Nevertheless, two bills, sponsored by Rep. Phil Roe, R-Tenn., and Sen. John Cornyn, R-Texas, have been introduced to repeal the IPAB. The repeal effort includes the support of some House Democrats. As if to highlight the influence of politics and lobbyists, several of the Republican and Democratic supporters of the repeal effort have received hundreds of thousands of dollars in contributions from health care professionals. (5) As of February 2011, after the passage of the Affordable Care Act, more than $42.7 million has flowed to both Republican and
Democratic lawmakers from health care and health insurance interests. (6)
Both supporters and opponents of the IPAB agree that Medicare cost growth is a critical driver of federal budget increases and must be addressed. Yet opponents seem to be willing to repeal the tool that would do the most to rein in costs. As an alternative, House Republicans would end Medicare as an entitlement program and replace it with a premium support, or voucher, system after 2020.
The Affordable Care Act is expected to achieve $400 billion in Medicare savings by 2019. Even with those cost savings, Medicare is expected to increase from 3.6 percent of GDP in 2010 to 5.9 percent by 2035. (7) While there may be problems with the current version of the IPAB, they can be corrected.

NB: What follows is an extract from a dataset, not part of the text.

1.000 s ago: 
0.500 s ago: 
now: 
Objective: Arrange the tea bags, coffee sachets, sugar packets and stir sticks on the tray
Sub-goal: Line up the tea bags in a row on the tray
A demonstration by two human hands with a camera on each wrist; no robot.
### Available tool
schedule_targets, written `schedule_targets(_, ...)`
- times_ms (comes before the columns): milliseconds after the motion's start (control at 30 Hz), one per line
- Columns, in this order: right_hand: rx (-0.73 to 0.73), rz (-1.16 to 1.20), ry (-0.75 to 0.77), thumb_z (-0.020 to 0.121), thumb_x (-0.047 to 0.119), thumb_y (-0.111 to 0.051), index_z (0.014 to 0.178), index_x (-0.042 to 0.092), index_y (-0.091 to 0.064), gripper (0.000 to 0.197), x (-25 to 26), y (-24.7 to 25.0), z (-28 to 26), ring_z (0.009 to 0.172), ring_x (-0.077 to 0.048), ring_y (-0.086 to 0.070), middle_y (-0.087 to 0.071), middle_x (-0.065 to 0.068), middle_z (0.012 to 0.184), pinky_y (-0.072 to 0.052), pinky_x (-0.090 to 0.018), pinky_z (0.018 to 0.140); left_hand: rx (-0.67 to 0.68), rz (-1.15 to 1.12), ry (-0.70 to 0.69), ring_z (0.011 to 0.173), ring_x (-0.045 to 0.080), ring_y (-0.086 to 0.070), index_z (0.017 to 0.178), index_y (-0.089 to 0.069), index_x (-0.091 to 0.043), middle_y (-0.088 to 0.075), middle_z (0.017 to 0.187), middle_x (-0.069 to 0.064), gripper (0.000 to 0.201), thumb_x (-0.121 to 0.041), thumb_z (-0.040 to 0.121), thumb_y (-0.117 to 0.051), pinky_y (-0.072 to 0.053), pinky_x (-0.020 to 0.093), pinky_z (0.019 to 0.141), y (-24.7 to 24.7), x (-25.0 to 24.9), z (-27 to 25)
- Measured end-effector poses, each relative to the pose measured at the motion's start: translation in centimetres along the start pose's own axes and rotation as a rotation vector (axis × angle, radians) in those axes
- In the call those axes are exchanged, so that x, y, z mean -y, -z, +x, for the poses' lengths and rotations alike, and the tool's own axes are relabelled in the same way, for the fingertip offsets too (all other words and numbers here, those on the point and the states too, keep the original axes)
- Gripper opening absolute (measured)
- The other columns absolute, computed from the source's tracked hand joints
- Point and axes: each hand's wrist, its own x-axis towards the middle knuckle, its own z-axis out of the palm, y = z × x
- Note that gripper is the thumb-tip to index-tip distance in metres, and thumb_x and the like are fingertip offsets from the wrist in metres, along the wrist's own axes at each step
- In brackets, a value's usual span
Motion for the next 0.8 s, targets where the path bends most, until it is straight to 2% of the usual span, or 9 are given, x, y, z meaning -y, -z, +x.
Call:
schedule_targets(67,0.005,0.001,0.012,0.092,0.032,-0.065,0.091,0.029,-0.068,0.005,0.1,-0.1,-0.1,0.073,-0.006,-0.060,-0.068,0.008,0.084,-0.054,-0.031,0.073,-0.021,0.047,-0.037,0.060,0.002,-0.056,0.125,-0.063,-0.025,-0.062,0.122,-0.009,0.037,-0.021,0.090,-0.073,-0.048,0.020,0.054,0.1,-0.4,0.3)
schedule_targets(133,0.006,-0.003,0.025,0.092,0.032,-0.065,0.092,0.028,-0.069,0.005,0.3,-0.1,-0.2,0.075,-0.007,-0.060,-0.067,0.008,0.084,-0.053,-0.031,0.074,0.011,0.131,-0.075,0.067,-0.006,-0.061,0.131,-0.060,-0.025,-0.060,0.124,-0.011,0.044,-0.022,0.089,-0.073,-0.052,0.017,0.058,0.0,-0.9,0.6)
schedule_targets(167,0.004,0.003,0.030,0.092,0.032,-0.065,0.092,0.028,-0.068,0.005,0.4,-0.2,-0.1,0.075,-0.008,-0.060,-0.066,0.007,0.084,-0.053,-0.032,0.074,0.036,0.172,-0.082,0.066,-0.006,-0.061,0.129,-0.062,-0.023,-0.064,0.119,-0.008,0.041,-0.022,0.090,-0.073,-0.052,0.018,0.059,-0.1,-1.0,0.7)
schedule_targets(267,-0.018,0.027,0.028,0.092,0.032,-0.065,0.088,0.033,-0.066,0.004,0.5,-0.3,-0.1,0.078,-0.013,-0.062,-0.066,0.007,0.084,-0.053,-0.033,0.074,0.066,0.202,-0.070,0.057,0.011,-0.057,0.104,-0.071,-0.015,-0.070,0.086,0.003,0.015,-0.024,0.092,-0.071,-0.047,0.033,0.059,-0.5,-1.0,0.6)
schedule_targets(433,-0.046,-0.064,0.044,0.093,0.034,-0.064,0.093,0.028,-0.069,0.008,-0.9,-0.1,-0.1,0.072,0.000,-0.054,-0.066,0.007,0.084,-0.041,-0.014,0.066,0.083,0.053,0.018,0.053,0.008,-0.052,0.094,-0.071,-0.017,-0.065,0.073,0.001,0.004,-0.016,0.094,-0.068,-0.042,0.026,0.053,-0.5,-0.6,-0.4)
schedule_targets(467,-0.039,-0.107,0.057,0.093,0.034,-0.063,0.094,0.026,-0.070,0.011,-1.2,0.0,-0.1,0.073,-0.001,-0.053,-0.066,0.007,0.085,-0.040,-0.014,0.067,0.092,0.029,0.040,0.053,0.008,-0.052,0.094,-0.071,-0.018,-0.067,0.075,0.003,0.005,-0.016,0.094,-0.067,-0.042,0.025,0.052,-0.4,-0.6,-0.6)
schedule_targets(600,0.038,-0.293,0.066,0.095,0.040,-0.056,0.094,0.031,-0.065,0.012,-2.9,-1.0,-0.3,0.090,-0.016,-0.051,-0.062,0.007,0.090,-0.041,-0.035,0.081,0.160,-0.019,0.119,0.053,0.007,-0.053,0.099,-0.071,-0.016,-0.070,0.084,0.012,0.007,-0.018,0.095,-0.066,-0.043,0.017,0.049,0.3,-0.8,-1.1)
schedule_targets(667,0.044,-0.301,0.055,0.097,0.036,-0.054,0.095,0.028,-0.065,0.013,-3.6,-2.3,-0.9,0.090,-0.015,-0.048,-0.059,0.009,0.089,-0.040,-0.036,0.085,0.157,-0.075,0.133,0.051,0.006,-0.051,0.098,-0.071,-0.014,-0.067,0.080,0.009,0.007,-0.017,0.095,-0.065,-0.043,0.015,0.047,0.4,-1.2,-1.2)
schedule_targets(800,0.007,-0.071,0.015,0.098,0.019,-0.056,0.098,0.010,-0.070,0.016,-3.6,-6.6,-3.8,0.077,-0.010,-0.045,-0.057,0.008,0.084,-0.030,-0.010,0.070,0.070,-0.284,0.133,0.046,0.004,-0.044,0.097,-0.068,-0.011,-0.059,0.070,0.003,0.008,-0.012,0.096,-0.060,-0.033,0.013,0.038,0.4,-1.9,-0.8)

If our goal is to reduce Medicare costs without massive programmatic changes, a repeal would be both unwise and disingenuous.
– Bob Semro
1) Peter Roff, Obamacare's Advisory Board Could Be a Real Killer, U.S. News and World Report, June 28, 2011.
2) Judy Feder and Nicole Cafarella, What's Driving up the Cost of Medicare? Per Capita Costs Will Fall but the Number of Retiring Baby Boomers Will Not, Center for American Progress, June 2011.
3) Kaiser Family Foundation, Explaining Health Reform: Medicare and the New Independent Payment Advisory Board, May 2010.
5) R. Jeffrey Smith, Health-related money continues to flow to members of Congress, The Washington Post, Feb. 6, 2011.
7) Ebeler, Jack (et. al), The Independent Payment Advisory Board: A New Approach to Controlling Medicare Spending, Kaiser Family Foundation, April 2011.